#### What you have to do
Each record must be reproduced exactly as it is shown.

#### Entries provided
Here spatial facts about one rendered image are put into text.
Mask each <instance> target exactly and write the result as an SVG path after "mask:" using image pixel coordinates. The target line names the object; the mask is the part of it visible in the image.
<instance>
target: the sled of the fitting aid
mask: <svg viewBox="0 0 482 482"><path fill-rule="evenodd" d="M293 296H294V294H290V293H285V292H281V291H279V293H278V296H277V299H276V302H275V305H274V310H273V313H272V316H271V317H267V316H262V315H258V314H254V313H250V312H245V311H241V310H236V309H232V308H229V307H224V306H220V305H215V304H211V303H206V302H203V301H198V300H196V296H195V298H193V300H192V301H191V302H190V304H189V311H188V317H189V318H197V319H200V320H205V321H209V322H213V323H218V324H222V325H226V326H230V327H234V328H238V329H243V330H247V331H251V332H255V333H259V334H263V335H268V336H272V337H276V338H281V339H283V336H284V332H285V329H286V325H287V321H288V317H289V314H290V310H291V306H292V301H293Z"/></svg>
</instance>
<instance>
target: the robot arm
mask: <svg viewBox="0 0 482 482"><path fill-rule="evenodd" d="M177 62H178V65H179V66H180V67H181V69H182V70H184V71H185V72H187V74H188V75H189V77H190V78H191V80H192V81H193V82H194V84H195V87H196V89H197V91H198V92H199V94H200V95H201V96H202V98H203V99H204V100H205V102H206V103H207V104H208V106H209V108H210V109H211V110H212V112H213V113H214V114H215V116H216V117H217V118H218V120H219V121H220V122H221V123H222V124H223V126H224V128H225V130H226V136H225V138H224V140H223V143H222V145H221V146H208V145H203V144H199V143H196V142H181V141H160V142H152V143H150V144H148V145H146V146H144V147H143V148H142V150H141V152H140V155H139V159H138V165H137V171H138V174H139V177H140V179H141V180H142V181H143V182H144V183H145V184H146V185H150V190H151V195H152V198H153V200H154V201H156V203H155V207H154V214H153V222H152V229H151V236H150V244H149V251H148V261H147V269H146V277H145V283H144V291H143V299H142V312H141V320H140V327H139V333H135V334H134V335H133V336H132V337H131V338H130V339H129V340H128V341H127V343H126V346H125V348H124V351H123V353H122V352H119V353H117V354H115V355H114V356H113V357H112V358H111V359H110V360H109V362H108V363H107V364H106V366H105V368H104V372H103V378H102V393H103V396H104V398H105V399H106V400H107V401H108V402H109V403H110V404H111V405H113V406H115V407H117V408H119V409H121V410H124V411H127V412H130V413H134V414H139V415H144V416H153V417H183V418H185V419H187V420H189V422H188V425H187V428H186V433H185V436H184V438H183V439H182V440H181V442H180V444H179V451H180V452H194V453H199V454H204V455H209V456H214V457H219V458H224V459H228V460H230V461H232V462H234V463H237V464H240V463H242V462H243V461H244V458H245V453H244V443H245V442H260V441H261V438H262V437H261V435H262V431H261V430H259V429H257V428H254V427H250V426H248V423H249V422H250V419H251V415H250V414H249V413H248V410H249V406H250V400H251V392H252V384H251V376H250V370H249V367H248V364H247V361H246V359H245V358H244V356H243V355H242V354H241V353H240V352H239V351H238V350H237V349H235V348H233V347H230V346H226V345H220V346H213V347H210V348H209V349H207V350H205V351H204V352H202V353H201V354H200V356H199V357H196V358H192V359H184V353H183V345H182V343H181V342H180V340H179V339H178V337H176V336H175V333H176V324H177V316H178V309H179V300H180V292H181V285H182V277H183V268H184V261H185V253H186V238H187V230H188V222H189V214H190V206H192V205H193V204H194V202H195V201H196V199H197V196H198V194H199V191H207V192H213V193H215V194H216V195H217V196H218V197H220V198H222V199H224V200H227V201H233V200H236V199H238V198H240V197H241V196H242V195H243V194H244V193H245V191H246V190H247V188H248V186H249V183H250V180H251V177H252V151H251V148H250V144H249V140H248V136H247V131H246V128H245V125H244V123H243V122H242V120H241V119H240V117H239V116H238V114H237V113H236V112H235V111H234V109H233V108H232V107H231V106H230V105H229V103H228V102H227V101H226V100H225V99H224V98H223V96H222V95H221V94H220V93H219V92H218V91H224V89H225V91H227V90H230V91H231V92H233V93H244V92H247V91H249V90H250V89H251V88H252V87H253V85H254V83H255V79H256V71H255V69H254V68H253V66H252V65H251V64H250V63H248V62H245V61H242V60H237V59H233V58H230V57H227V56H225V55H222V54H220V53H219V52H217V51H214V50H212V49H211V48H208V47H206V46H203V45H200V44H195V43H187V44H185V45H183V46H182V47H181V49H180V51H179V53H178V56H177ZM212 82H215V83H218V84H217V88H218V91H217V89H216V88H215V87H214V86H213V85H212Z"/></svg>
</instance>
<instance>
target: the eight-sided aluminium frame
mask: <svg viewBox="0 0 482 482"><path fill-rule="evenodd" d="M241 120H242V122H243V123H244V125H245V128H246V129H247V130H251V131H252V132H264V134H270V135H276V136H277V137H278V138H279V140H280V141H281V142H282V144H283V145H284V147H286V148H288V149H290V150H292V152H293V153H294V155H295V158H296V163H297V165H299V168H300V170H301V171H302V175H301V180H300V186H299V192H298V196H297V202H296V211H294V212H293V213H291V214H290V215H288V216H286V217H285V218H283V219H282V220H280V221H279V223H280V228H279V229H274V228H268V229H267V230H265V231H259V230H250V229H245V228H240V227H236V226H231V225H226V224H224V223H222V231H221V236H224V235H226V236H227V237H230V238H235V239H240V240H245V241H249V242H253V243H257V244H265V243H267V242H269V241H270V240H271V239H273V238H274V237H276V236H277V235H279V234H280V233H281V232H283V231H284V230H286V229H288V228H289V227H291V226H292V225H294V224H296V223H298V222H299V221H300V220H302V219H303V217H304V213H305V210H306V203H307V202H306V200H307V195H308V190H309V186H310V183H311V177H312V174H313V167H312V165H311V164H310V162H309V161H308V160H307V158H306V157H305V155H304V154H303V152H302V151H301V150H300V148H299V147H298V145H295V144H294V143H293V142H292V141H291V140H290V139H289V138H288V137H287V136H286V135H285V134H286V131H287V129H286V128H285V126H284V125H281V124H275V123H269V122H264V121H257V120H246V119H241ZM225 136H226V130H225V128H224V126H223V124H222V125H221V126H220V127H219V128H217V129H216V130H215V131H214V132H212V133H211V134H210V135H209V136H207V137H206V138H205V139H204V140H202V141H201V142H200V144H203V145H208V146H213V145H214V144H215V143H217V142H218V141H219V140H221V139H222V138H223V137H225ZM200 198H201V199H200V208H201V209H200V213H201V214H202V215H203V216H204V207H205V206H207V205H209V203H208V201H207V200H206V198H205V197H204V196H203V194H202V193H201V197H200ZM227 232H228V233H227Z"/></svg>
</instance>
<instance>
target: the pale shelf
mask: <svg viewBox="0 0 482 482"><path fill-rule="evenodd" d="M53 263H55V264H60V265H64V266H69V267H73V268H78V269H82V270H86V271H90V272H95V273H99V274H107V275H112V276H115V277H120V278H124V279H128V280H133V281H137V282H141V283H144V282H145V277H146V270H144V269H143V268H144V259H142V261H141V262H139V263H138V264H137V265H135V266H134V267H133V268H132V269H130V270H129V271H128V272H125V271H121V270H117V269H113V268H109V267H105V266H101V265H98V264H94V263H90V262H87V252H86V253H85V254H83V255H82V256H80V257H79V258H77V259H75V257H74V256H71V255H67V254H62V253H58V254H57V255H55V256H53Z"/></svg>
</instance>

#### Answer for this exercise
Here spatial facts about one rendered image are put into text.
Mask each <instance> target exactly and write the result as an SVG path after "mask:" using image pixel coordinates. The target line names the object; the mask is the part of it visible in the image.
<instance>
target: the sled of the fitting aid
mask: <svg viewBox="0 0 482 482"><path fill-rule="evenodd" d="M293 296H294V294H290V293H285V292H281V291H279V293H278V296H277V299H276V302H275V305H274V310H273V313H272V316H271V317H267V316H262V315H258V314H254V313H250V312H245V311H241V310H236V309H232V308H229V307H224V306H220V305H215V304H211V303H206V302H203V301H198V300H196V296H195V298H193V300H192V301H191V302H190V304H189V311H188V317H189V318H197V319H200V320H205V321H209V322H213V323H218V324H222V325H226V326H230V327H234V328H238V329H243V330H247V331H251V332H255V333H259V334H263V335H268V336H272V337H276V338H281V339H283V336H284V332H285V329H286V325H287V321H288V317H289V314H290V310H291V306H292V301H293Z"/></svg>
</instance>
<instance>
target: the robot arm
mask: <svg viewBox="0 0 482 482"><path fill-rule="evenodd" d="M177 62H178V65H179V66H180V67H181V69H182V70H184V71H185V72H187V74H188V75H189V77H190V78H191V80H192V81H193V82H194V84H195V87H196V89H197V91H198V92H199V94H200V95H201V96H202V98H203V99H204V100H205V102H206V103H207V104H208V106H209V108H210V109H211V110H212V112H213V113H214V114H215V116H216V117H217V118H218V120H219V121H220V122H221V123H222V124H223V126H224V128H225V130H226V136H225V138H224V140H223V143H222V145H221V146H208V145H203V144H199V143H196V142H181V141H160V142H152V143H150V144H148V145H146V146H144V147H143V148H142V150H141V152H140V155H139V159H138V165H137V171H138V174H139V177H140V179H141V180H142V181H143V182H144V183H145V184H146V185H150V190H151V195H152V198H153V200H154V201H156V203H155V207H154V214H153V222H152V229H151V236H150V244H149V251H148V261H147V269H146V277H145V283H144V291H143V299H142V312H141V320H140V327H139V333H135V334H134V335H133V336H132V337H131V338H130V339H129V340H128V341H127V343H126V346H125V348H124V351H123V353H122V352H119V353H117V354H115V355H114V356H113V357H112V358H111V359H110V360H109V362H108V363H107V364H106V366H105V368H104V372H103V378H102V393H103V396H104V398H105V399H106V400H107V401H108V402H109V403H110V404H111V405H113V406H115V407H117V408H119V409H121V410H124V411H127V412H130V413H134V414H139V415H144V416H153V417H183V418H185V419H187V420H189V422H188V425H187V428H186V433H185V436H184V438H183V439H182V440H181V442H180V444H179V451H180V452H194V453H199V454H204V455H209V456H214V457H219V458H224V459H228V460H230V461H232V462H234V463H237V464H240V463H242V462H243V461H244V458H245V453H244V443H245V442H260V441H261V438H262V437H261V435H262V431H261V430H259V429H257V428H254V427H250V426H248V423H249V422H250V419H251V415H250V414H249V413H248V410H249V406H250V400H251V392H252V384H251V376H250V370H249V367H248V364H247V361H246V359H245V358H244V356H243V355H242V354H241V353H240V352H239V351H238V350H237V349H235V348H233V347H230V346H226V345H220V346H213V347H210V348H209V349H207V350H205V351H204V352H202V353H201V354H200V356H199V357H196V358H192V359H184V353H183V345H182V343H181V342H180V340H179V339H178V337H176V336H175V333H176V324H177V316H178V309H179V300H180V292H181V285H182V277H183V268H184V261H185V253H186V238H187V230H188V222H189V214H190V206H192V205H193V204H194V202H195V201H196V199H197V196H198V194H199V191H207V192H213V193H215V194H216V195H217V196H218V197H220V198H222V199H224V200H227V201H233V200H236V199H238V198H240V197H241V196H242V195H243V194H244V193H245V191H246V190H247V188H248V186H249V183H250V180H251V177H252V151H251V148H250V144H249V140H248V136H247V131H246V128H245V125H244V123H243V122H242V120H241V119H240V117H239V116H238V114H237V113H236V112H235V111H234V109H233V108H232V107H231V106H230V105H229V103H228V102H227V101H226V100H225V99H224V98H223V96H222V95H221V94H220V93H219V92H218V91H224V89H225V91H227V90H230V91H231V92H233V93H244V92H247V91H249V90H250V89H251V88H252V87H253V85H254V83H255V79H256V71H255V69H254V68H253V66H252V65H251V64H250V63H248V62H245V61H242V60H237V59H233V58H230V57H227V56H225V55H222V54H220V53H219V52H217V51H214V50H212V49H211V48H208V47H206V46H203V45H200V44H195V43H187V44H185V45H183V46H182V47H181V49H180V51H179V53H178V56H177ZM212 82H215V83H218V84H217V88H218V91H217V89H216V88H215V87H214V86H213V85H212Z"/></svg>
</instance>
<instance>
target: the eight-sided aluminium frame
mask: <svg viewBox="0 0 482 482"><path fill-rule="evenodd" d="M241 120H242V122H243V123H244V125H245V128H246V129H247V130H251V131H252V132H264V134H270V135H276V136H277V137H278V138H279V140H280V141H281V142H282V144H283V145H284V147H286V148H288V149H290V150H292V152H293V153H294V155H295V158H296V163H297V165H299V168H300V170H301V171H302V175H301V180H300V186H299V192H298V196H297V202H296V211H294V212H293V213H291V214H290V215H288V216H286V217H285V218H283V219H282V220H280V221H279V223H280V228H279V229H274V228H268V229H267V230H265V231H259V230H250V229H245V228H240V227H236V226H231V225H226V224H224V223H222V231H221V236H224V235H226V236H227V237H230V238H235V239H240V240H245V241H249V242H253V243H257V244H265V243H267V242H269V241H270V240H271V239H273V238H274V237H276V236H277V235H279V234H280V233H281V232H283V231H284V230H286V229H288V228H289V227H291V226H292V225H294V224H296V223H298V222H299V221H300V220H302V219H303V217H304V213H305V210H306V203H307V202H306V200H307V195H308V190H309V186H310V183H311V177H312V174H313V167H312V165H311V164H310V162H309V161H308V160H307V158H306V157H305V155H304V154H303V152H302V151H301V150H300V148H299V147H298V145H295V144H294V143H293V142H292V141H291V140H290V139H289V138H288V137H287V136H286V135H285V134H286V131H287V129H286V128H285V126H284V125H281V124H275V123H269V122H264V121H257V120H246V119H241ZM225 136H226V130H225V128H224V126H223V124H222V125H221V126H220V127H219V128H217V129H216V130H215V131H214V132H212V133H211V134H210V135H209V136H207V137H206V138H205V139H204V140H202V141H201V142H200V144H203V145H208V146H213V145H214V144H215V143H217V142H218V141H219V140H221V139H222V138H223V137H225ZM200 198H201V199H200V208H201V209H200V213H201V214H202V215H203V216H204V207H205V206H207V205H209V203H208V201H207V200H206V198H205V197H204V196H203V194H202V193H201V197H200ZM227 232H228V233H227Z"/></svg>
</instance>
<instance>
target: the pale shelf
mask: <svg viewBox="0 0 482 482"><path fill-rule="evenodd" d="M53 263H55V264H60V265H64V266H69V267H73V268H78V269H82V270H86V271H90V272H95V273H99V274H107V275H112V276H115V277H120V278H124V279H128V280H133V281H137V282H141V283H144V282H145V277H146V270H144V269H143V268H144V259H142V261H141V262H139V263H138V264H137V265H135V266H134V267H133V268H132V269H130V270H129V271H128V272H125V271H121V270H117V269H113V268H109V267H105V266H101V265H98V264H94V263H90V262H87V252H86V253H85V254H83V255H82V256H80V257H79V258H77V259H75V257H74V256H71V255H67V254H62V253H58V254H57V255H55V256H53Z"/></svg>
</instance>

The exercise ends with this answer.